In many domains of data, there are fundamental numeric properties that make some objects generally "better" then others.

You are the "Subject Matter Expert" not some soul-less algorithm.

Domain Knowledge Examples

More Subtle Examples

Popularity by association might involve computing a popularity for books that not only takes into account how often people buy that book, but also the overall sales rank of the author. Likewise, some "genres" (or categories) of books may be inherently more popular then others, so books in those genres might be ranked higher.

Examples of "manual rankings" might be a Newspaper editor recognizing that a particular story is a big scoop, so she "boosts" its scores for a few weeks; Or a librarian might see that a certain author was recently in the news, and boost all books written by that author for a few days to help patrons find them.

Using A Sledge Hammer

Ignore Score, Sort on X
sort = pub_date desc q = AOL Time Warner
Filter by X, Retry if 0 Results.
fq = rev_date:[NOW-6MONTH TO NOW] q = PowerBook
Magic Keyword Stuffing
q = __zz_catDoesNotSuck^1000 +(Windows 2000)

These are all real examples of sledgehammers I was "asked" to use at various times in my career before I started working with Solr.

"red_sledgehammer" created by Neil Robinson, available under Public Domain.

In The Dark Ages...

Palm 3 Palm 3 Palm 3 Palm 3 Palm Inc Palm Inc __zz_price_500_700 __zz_rating_1 __zz_rating_2 ... __zz_rating_7 __zz_pop_90
q = +(Palm) __zz_rating_1 ... __zz_rating_10 __zz_pop_10 __zz_pop_10 ... (10 times) ... __zz_pop_90 __zz_pop_90 __zz_pop_100

Just to be crystal clear, even if you are reading these slides at a later date: this is an example of something I was forced to do in the dark ages before Solr existed -- there is no excuse for anyone to resort to ridiculous bullshit like this in "The Modern Era"

Palate Cleanser

This elegant palate cleansing fractal image is available from Wikimedia Commons under the Creative Commons licenses.

Work With The Algorithm

An example of using SweetSpotSimilarity -- the reason it was created in fact -- is dealing with noisy data in a product catalog. You can customize the length normalization factor to have a "sweet spot" based on how long you expect a typical product name to be, rewarding documents for having a name that is not too short and not to long. Likewise you can customize the tf() factor in the score to mitigate the effects of keyword stuffing.

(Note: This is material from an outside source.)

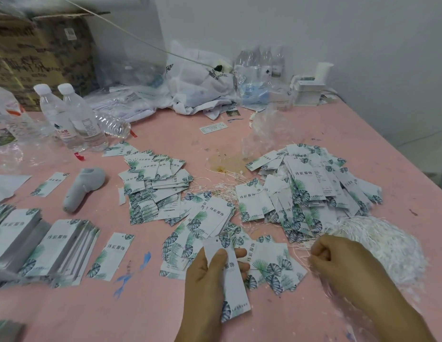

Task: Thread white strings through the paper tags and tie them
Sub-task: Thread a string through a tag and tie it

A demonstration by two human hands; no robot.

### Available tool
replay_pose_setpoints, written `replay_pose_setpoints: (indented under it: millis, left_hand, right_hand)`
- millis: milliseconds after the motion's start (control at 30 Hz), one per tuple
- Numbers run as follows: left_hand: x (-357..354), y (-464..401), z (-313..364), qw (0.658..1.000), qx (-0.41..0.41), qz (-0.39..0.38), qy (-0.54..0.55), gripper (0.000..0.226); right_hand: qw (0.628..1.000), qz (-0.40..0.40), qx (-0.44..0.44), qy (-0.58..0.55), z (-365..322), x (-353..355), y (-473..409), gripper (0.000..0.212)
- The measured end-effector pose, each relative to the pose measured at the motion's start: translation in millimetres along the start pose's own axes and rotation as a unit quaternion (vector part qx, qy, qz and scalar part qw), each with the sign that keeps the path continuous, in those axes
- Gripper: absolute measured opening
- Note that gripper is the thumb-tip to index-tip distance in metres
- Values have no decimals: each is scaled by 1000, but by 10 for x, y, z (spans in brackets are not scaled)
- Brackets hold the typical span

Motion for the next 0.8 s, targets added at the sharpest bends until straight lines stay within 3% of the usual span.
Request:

Boost Functions and Queries

Apply domain knowledge based on numeric properties by multiplying functions directly into the score.

qq = the user input q = {!boost b=$b defType=dismax v=$qq} b = div($good,bad) good = prod(rating,map(recent_clicks,0,0,1) bad = prod(price,cat_rank)

This example assumes that every document has a non-zero value for the rating, cat_rank, and price fields. The "map" function is used here to ensure that if a document has no recent_clicks we treat it the same as if it had 1. (The sum function could have worked just as well in this case)

Boost functions can easily complicated when dealing with fields that might have values <= 0. Remember: the more you can pre-compute in your index to simplify the query time calculations, the faster your searches will be.

Thanks to Code Cogs for the equation SVG file (source)


<fieldType name="cat_ext" keyField="cat_id" class="solr.ExternalFileField"/> ... <field name="cat_rank" type="cat_ext" />


Extremely narrow scalpel for dictating exactly where specific documents should rank for specific queries regardless of scores.

<elevate> <query text="iPhone"> <doc id="IPHONE5" /> <doc id="IPHONE4S" /> <doc id="SAMSUNGGALS" exclude="true" /> </query> </elevate>

User Analytics
& Personalization

User Analytics

Collection, measurement, and analysis of user data to better understand them -- either in the aggregate or individually.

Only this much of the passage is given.